Дал морю — жемчуга, земле — алмазный клад.


Таких сокровищ блеск не видел мир воочью.

Светлей, чем лунный луч, они сверкали ночью.


Как лев, свой занял он благословенный трон.

Благословения от храбрых слышал он.


Его печать прияв, мир позабыл томленье, —

И мира целого он видел мирволенье.


Его величие — сияния поток.

Второго солнца свет весь озарил восток.


И гул шумливого и радостного стана

От Балха людного дошел до Шахиджана.


И вот когда престол Хосровов стал пригож,

Ресницы Сладостной свой начали грабеж.


И можно ль отвратить от сердца эту муку?

И как призвать сюда ту, что сразит разлуку?


Воздвигла Мариам Хосрову пышный трон.

Тем троном был Иса к зениту вознесен.


Но пусть владычества достиг он, словно клада, —

Подруги не было, — и где была услада?


Я знаю, радости он знал от Мариам,

Но дух летел к другой, неистов и упрям.


То с чашей горькою стенал он: «Где ж удача?»,

То чашу сладкую пригубливал он, плача,


То сердцу говорил: «Чем жар твой возбужден?

Любовь тебе мила иль падишахский трон?


Любовь и царство! Нет, им не ужиться рядом!

Иль к царству устремись, иль к сладостным отрадам.


Встарь барсу неким львом совет был мудрый дан:

«Ослицу на приплод пусти или в Зенджан».


И если, взявши трон, я не вздыхал бы сиро, —

Моя душа сполна все получила б с мира.


Но должен я купить, коль спит счастливый рок,

За сто хотанских царств любимой волосок!


Я с милой спал в саду, луна была на небе.

Мне ложе сторожил недремный светлый жребий.


Уснул счастливый рок, — и пробудился я,

И сердца не нашел. Где милая моя?


Где радости пиров, звенящих вновь и снова.

Цветущий рай, не мгла пристанища земного?


Где созерцание луноподобных лиц?

Где пребывание с царицею цариц?


Где сладкая Ширин и сладкие реченья,

Как бы сладчайших вод сладчайшие теченья?


Где та бездремная полночная пора?

Где сказок череда, что длилась до утра?


Где розы лепесток тугой, сахароносный,

Харвары сахара, что собран с розы росной?

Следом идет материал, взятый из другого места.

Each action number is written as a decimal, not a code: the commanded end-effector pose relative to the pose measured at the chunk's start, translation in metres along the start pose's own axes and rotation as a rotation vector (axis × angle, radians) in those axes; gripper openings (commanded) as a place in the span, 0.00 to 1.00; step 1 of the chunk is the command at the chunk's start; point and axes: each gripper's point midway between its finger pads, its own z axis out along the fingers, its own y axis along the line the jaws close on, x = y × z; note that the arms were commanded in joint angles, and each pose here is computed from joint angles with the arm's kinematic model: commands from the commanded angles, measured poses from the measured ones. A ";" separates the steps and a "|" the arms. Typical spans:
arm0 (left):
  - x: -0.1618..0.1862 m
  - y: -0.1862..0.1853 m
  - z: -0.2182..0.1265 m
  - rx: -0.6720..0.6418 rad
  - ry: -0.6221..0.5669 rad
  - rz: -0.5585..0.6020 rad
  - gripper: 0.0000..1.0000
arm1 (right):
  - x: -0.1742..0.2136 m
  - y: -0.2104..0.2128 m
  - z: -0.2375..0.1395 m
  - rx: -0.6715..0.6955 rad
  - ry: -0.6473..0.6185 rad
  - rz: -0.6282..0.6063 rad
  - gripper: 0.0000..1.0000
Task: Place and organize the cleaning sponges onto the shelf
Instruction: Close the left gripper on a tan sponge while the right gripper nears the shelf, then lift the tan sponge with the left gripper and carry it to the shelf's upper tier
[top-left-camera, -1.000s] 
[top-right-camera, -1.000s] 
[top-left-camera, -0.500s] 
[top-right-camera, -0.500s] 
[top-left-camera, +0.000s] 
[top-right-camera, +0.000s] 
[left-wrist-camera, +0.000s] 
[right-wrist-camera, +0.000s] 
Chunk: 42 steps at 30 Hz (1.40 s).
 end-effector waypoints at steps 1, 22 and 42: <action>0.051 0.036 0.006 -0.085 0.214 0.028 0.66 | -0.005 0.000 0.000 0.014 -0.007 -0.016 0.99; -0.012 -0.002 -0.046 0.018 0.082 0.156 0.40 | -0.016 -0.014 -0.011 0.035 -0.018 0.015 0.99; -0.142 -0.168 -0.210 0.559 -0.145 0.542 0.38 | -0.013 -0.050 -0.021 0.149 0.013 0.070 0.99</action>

Где руки, что плели среди дворцовых стен

Серебряных тенет благожеланный плен,


И розы-сладостной к щеке прикосновенье,

И гиацинтов кос плетенье, расплетенье?


О, где объятий жар, где ласковость Луны

В безлюдье, в сладкий час полночной тишины,


И кубок, данный мне с приветом и любовью,

И час, когда я ник к блаженства изголовью?


Слова, что молвил я, слова, что слышал я, —

Мне сон их нашептал или мечта моя?


Твердят мне: «Весел будь. Ты — солнце; ни обида,

Ни скорбь не омрачат древнейший трон Джемшида».

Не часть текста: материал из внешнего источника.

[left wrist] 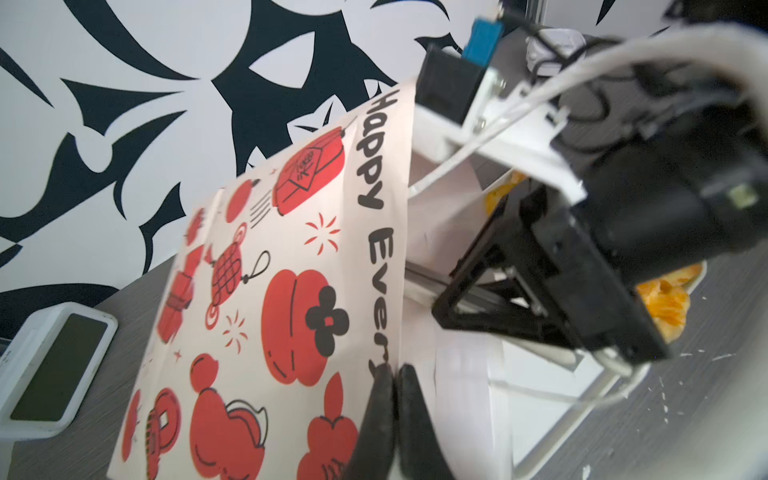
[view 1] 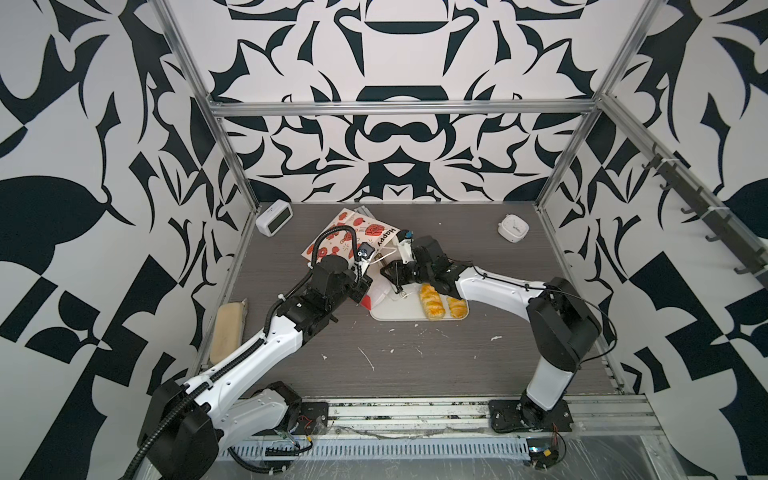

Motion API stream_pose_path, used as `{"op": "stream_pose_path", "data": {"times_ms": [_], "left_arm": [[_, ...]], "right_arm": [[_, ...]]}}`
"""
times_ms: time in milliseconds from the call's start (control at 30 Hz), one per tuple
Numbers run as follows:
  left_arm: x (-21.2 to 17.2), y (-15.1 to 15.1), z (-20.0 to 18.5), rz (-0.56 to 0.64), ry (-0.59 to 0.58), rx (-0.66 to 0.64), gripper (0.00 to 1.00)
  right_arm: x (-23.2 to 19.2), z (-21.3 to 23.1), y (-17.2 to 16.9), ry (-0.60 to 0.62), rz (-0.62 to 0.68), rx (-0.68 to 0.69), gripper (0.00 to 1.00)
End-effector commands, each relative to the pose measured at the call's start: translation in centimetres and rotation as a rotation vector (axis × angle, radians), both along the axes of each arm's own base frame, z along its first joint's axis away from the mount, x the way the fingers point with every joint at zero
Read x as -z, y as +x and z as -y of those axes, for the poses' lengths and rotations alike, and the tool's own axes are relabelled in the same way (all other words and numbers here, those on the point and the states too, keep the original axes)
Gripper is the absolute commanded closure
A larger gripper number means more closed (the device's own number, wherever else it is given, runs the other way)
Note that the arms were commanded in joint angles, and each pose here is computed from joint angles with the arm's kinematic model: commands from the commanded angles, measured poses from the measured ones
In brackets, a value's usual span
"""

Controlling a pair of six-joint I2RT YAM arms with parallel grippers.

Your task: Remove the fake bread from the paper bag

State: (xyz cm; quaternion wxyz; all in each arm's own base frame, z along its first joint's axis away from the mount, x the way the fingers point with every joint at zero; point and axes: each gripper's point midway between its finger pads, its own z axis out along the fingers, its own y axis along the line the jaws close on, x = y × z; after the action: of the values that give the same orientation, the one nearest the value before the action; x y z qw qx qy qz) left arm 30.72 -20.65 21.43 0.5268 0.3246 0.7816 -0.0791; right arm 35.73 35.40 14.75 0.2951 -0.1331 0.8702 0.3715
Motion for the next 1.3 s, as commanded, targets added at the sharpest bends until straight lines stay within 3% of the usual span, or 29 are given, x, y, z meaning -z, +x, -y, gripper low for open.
{"op": "stream_pose_path", "data": {"times_ms": [0,267,833,1100,1267], "left_arm": [[1.3,-0.2,-0.3,-0.019,0.019,-0.011,1.0],[1.5,-0.1,-0.1,-0.023,0.018,-0.003,1.0],[0.9,0.4,0.5,-0.008,0.027,0.022,1.0],[0.7,0.6,0.8,0.005,-0.003,0.019,1.0],[-0.4,0.8,0.3,0.047,-0.014,-0.007,1.0]], "right_arm": [[-4.0,0.2,-0.1,0.095,0.002,-0.012,1.0],[-3.8,2.2,-0.8,0.102,-0.021,0.014,1.0],[0.3,-2.8,0.7,0.014,-0.134,-0.108,1.0],[1.5,-3.2,1.6,-0.043,-0.106,-0.099,1.0],[2.1,-3.9,1.0,-0.011,-0.083,-0.077,1.0]]}}
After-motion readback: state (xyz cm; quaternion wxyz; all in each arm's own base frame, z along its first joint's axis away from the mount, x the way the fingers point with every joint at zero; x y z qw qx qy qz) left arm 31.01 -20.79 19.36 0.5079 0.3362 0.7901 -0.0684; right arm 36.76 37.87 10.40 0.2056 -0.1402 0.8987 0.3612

Но как же наполнять мне сладким смехом рот?

Ютятся стоны в нем; им наступил черед.


Кого мне призывать? К каким взывать усладам?

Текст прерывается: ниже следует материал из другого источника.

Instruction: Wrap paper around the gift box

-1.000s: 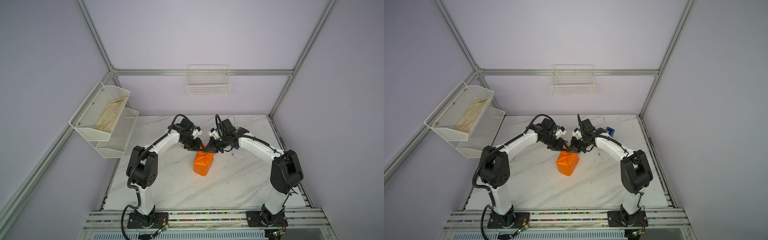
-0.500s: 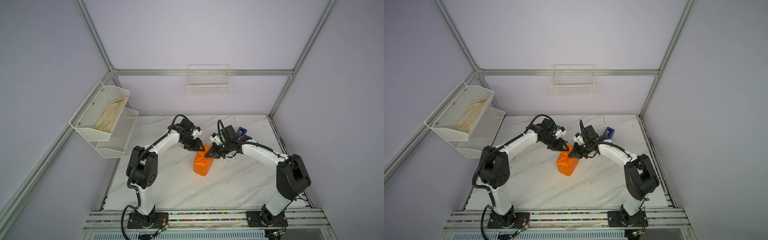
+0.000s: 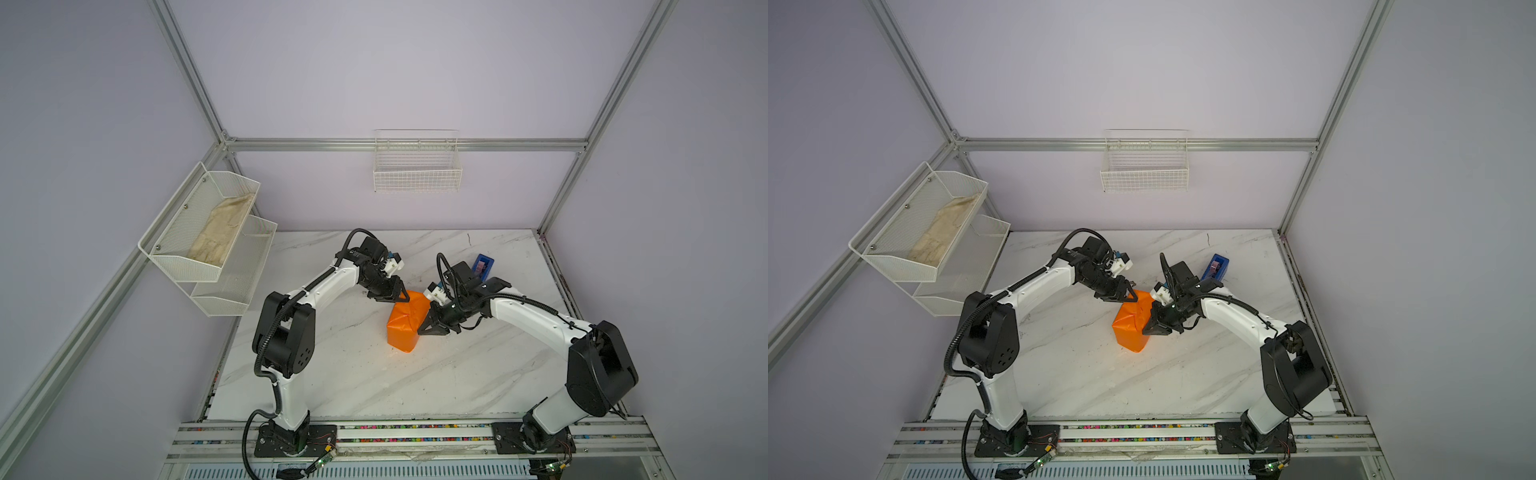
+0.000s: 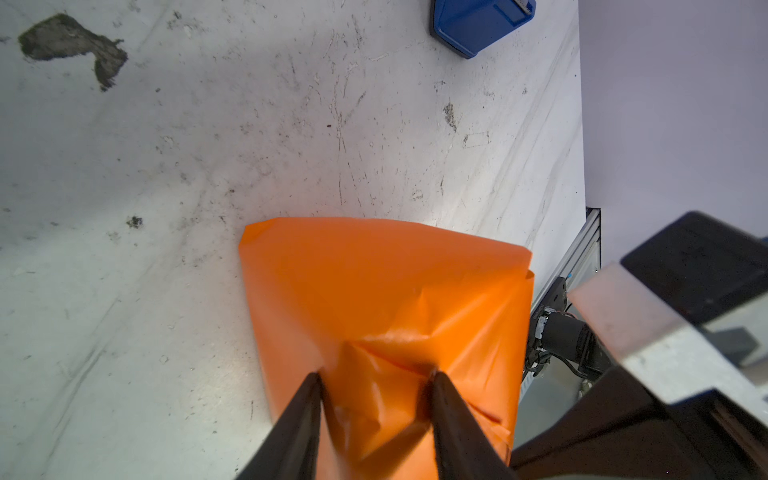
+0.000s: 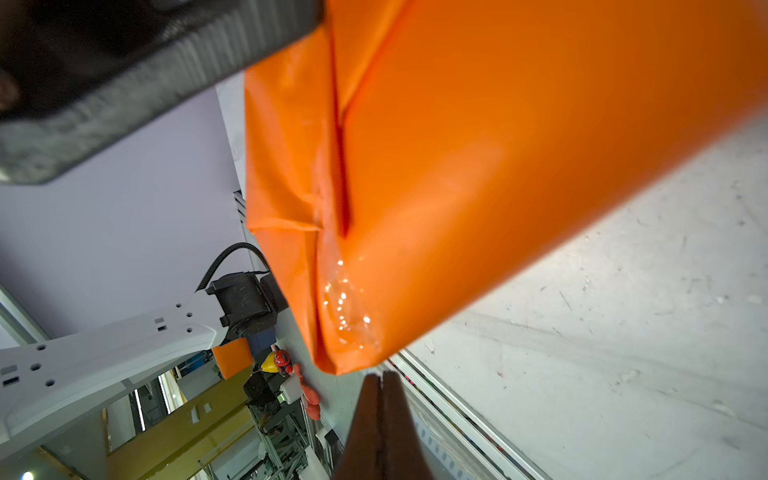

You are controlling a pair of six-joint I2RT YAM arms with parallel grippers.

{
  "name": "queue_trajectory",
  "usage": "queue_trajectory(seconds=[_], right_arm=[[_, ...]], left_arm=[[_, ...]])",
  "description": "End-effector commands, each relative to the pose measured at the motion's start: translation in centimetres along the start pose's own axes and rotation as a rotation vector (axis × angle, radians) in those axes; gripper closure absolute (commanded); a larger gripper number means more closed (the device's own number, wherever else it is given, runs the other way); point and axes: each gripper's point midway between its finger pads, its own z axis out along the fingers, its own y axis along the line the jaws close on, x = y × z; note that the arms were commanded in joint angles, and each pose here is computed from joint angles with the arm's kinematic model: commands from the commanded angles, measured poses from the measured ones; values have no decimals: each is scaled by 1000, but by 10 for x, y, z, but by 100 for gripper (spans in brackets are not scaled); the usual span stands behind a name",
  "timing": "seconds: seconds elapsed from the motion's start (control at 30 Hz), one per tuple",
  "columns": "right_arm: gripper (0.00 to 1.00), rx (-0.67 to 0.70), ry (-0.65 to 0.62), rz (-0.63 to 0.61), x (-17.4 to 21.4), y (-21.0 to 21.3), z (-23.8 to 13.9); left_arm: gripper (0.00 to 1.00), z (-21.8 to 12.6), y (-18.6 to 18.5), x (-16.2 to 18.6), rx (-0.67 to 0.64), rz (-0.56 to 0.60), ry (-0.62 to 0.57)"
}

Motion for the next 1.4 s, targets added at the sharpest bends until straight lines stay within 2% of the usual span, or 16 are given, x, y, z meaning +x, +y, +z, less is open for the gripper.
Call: queue_trajectory(seconds=[0.0,0.23,0.37,0.5,0.63,0.77,0.9,1.2,1.37], right_arm=[[100,15,-29,-11,-4,13,-12],[100,-70,-144,-24,-38,42,-18],[100,-9,-127,12,-42,20,-2],[100,53,-61,3,-21,4,-3],[100,89,-147,36,-24,-3,-30],[100,200,-239,123,-41,-45,-43],[100,223,-234,141,-48,-71,-28],[100,103,-203,187,-53,-83,9],[100,114,-207,207,-49,-90,12]], left_arm=[[59,27,48,51,-181,-83,182],[59,24,48,49,-189,-78,177],[59,22,47,48,-194,-76,171],[59,13,56,48,-235,-85,164],[59,-6,75,45,-289,-91,137],[59,-17,87,44,-265,-127,121],[59,-20,101,50,-263,-156,129],[60,10,109,75,-136,-241,181],[61,-11,122,71,-193,-278,102]])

Злой ветер пролетел моим весенним садом.


«Ты малодушен был!» — смеется надо мной

Рассудок мой, дразня, мой разжигая зной.


Враги отсутствуют — расти удачи стали,

Мой друг отсутствует — и множатся печали.


Незоркий соловей! Твой неудачлив рок:

Ты гнездный пух сменил на шелковый силок.


Без пользы я стремлюсь к садам великолепья:

Дал ноги оковать я золотою цепью.


Мне цепи не сорвать! Узка моя стезя!

Мне с цепью улетать к возлюбленной нельзя!


Коль дела об одной мы с сердцем не рассудим,

То как же, царствуя, страдать по стольким людям?


Сто утешителей мне надобно иметь.

Сто горьких горестей возможно ли терпеть?


Я на себя с ослов перелагаю грузы,

Посмешищем ослов от этой став обузы.


И солнце и луна — они горят костром,

Сдружившись над земным раскинутым ковром.


Рассеянна душа, — и мраком все одето,

Рассеян сердцем был, — и вот не стало света.


Пусть полон синий сад цветущих звезд игрой, —

Не мощен звездный свет: ведь звезд разрознен рой.


Рассеян свет свечи, — ив нем не стало жара,

Сосредоточенный — властнее он пожара.


Не хочет сердце, нет, чтоб царством правил я.

А с сердцем враждовать не хочет мысль моя.


Вновь сердцу суждена с судьбою темной схватка,

Ко мне, окрепшему, вернулась лихорадка.


Мышь в норку ящериц пробраться не смогла, —

И глупой ко хвосту подвязана метла.


И так уж черный негр обличьем не прекрасным

Страшит, а заболев, он делается красным».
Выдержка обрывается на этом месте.